#### DATA FOR THE TASK
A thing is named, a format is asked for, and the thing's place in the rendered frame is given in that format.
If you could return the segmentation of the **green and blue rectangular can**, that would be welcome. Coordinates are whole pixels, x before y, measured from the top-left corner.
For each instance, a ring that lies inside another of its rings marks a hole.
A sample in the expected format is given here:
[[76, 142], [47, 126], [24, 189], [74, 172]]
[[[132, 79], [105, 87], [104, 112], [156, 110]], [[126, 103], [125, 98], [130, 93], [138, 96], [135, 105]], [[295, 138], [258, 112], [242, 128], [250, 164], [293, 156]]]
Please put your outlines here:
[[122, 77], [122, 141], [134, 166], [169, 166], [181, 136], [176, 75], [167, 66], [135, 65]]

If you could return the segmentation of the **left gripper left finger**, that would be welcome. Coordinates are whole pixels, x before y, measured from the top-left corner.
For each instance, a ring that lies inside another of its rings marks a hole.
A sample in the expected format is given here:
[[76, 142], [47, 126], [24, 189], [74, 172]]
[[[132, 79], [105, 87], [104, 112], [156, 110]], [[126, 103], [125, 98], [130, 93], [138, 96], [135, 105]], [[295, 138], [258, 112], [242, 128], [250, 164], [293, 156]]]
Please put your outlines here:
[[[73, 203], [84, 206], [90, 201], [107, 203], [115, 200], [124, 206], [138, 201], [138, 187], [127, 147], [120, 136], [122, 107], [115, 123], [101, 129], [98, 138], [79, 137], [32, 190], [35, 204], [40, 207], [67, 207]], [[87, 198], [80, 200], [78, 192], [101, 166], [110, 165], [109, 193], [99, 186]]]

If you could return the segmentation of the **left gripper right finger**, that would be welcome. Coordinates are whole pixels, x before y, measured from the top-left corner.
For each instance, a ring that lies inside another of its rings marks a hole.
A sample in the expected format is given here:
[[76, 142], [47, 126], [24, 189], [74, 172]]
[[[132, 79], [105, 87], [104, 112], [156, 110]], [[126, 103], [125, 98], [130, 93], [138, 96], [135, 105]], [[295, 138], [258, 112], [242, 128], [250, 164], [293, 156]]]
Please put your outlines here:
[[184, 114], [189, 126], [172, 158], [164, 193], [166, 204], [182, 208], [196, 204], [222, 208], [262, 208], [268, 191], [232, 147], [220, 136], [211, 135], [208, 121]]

---

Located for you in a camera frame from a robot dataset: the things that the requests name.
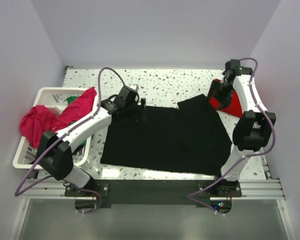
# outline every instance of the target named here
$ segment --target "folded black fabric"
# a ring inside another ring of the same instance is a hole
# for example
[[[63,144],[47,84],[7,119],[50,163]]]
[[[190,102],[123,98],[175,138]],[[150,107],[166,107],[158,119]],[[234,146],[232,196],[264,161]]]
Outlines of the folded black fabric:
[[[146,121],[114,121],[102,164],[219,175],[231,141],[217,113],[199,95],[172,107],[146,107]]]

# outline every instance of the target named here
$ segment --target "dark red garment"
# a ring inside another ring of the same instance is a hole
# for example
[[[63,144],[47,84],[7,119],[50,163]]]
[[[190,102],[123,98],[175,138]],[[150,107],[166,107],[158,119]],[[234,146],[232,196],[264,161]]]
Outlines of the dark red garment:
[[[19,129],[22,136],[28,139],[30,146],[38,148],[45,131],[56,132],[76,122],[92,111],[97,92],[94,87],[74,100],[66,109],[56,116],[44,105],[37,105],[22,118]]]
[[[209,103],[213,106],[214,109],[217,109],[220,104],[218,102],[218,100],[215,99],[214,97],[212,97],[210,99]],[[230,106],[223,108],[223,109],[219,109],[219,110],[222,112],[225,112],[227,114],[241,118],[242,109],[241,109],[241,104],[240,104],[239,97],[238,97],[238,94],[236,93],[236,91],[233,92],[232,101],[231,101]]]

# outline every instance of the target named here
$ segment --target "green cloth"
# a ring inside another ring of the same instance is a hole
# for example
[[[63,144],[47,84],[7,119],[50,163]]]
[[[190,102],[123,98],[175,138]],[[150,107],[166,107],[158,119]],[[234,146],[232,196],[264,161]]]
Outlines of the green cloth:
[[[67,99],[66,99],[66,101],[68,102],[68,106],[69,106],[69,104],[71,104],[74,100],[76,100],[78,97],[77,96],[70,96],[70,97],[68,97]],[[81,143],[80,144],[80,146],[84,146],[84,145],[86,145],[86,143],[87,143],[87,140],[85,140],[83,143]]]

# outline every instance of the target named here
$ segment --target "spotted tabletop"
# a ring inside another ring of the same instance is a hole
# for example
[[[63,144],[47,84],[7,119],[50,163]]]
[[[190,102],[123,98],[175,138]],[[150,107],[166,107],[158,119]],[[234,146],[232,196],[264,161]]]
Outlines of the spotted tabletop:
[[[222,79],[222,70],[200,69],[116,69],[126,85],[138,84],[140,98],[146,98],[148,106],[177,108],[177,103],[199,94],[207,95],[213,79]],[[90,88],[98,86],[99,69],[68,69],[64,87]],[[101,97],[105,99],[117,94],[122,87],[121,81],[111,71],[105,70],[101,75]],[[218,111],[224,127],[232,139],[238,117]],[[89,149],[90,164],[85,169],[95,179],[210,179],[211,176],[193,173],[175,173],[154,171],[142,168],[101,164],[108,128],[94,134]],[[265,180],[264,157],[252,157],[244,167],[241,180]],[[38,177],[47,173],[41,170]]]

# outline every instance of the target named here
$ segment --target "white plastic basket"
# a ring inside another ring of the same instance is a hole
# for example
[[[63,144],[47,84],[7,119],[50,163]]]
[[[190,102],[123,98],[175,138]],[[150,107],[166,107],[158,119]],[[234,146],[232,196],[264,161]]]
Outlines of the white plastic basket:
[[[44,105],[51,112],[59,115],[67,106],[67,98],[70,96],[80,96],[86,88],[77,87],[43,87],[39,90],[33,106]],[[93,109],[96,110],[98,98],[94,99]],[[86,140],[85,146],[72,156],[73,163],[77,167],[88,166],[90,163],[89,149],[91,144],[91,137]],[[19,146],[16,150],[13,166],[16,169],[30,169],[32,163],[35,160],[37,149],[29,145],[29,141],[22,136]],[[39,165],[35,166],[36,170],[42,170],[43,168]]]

#### AIM OF THE EXERCISE
Give nothing but the number of lines in the entries that include "gripper".

#### EXPECTED ANSWER
2